Hi, I have many clients ( devices and server to server services) that need to connect with AbpZero (version >= 9.1). I have enabled identityserver4 with "client_credentials" as AllowedGrantTypes but Abp don't recognize as autheticated the token issued.
The problem is similiar to https://support.aspnetzero.com/QA/Questions/5145/API-call-requiring--Authirization-by-using-IdentityServer
These clients don't need user and password and I don't want to create many fake users beacuse isn't required permissions or roles. Only authentication is required. How can I obtain this requirements?
Thank you
5 Answer(s)
-
0
hi
Please refer to https://github.com/aspnetboilerplate/aspnetboilerplate/issues/3085#issuecomment-366451689
-
0
@ivanosw1, what solution did you end up chosing for this ? We'll looking at the same context as you.
Thanks !
-
0
Hi @elferone
At the end we have separated Abp authentication from Identity Server. Each services talk directly to Identiy Server with client credential authentication to obtain a token.

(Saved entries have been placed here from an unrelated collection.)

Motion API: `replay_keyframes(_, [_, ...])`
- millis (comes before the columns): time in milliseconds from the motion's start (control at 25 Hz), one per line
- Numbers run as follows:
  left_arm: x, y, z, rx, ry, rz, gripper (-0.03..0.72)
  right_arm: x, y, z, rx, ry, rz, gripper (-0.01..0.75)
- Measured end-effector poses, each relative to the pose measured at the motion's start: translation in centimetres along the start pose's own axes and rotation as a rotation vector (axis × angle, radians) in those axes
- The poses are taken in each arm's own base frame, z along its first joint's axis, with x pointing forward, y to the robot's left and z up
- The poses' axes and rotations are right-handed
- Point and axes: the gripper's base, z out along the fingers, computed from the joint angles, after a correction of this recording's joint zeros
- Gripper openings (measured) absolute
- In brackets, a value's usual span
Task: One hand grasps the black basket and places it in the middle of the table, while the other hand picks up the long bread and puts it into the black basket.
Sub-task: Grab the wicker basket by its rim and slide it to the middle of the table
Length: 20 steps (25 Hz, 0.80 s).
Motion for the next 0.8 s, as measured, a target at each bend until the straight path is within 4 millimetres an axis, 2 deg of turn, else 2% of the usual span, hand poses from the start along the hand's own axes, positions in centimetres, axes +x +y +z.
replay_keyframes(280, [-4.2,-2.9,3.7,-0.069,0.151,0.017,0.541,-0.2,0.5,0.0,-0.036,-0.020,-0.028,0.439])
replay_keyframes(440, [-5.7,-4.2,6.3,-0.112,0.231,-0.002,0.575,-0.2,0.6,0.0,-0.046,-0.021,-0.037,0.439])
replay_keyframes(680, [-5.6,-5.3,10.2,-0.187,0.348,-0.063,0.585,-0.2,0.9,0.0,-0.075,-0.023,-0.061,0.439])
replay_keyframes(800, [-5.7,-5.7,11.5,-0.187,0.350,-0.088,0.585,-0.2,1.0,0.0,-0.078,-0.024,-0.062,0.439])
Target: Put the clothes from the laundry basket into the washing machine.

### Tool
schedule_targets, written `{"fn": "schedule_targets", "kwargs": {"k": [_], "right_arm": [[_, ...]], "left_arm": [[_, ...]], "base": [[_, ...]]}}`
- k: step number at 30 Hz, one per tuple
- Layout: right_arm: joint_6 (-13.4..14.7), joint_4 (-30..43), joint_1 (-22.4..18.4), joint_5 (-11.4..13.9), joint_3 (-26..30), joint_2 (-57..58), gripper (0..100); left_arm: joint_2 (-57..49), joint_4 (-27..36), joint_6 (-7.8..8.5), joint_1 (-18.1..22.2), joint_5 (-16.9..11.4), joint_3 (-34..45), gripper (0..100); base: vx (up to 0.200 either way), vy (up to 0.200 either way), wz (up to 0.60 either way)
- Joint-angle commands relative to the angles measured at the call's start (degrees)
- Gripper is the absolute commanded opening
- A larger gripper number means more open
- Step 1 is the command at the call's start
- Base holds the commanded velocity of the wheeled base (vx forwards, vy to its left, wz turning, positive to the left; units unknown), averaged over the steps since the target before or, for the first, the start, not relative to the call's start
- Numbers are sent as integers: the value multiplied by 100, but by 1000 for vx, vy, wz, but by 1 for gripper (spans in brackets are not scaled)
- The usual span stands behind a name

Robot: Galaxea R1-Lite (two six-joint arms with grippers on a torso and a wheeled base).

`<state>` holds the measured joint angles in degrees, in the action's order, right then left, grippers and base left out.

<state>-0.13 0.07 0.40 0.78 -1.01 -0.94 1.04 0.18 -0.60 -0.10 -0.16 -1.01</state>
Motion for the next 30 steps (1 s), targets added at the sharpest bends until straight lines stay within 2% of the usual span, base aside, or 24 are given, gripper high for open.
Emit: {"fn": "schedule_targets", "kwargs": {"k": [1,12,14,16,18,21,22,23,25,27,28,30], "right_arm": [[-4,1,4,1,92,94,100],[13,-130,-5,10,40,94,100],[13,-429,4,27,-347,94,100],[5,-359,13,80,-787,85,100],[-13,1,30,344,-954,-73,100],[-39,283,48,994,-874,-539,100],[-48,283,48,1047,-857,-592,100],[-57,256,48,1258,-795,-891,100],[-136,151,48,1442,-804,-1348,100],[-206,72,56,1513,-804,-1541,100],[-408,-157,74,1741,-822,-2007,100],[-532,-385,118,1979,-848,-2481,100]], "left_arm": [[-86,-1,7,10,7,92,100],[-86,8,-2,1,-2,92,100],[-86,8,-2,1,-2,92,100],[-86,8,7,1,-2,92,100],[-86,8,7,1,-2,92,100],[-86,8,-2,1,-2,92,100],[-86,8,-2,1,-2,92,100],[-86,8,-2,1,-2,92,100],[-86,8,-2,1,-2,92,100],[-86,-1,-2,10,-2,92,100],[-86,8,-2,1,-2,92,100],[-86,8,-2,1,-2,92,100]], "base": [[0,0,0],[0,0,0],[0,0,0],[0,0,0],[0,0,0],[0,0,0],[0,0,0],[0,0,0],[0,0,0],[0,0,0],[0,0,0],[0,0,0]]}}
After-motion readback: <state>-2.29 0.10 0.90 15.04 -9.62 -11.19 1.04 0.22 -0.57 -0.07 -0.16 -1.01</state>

The service's endpoints are protected by a custom attribute that validate the token issued by identity server (scope, validity, issuer, end so on).
-
0
Hi @ivanosw1ha
colud please share more details about this solution? So if I correct undestand you have create an IS that is the main authentication point for ABP and other services (have you create it from scratch?), change abp login method to use external IS (are you on MVC or Angular?) like a third party authenticator (es. FB, google, M365).
Thanks
-
0
Hi @andmattia, our solution is more simple and less invasive. Abp still keeps it's own authentication system. We have enable identity server only for authenticate "service/not human" clients and created a custom authorization attribute to protect route using scopes.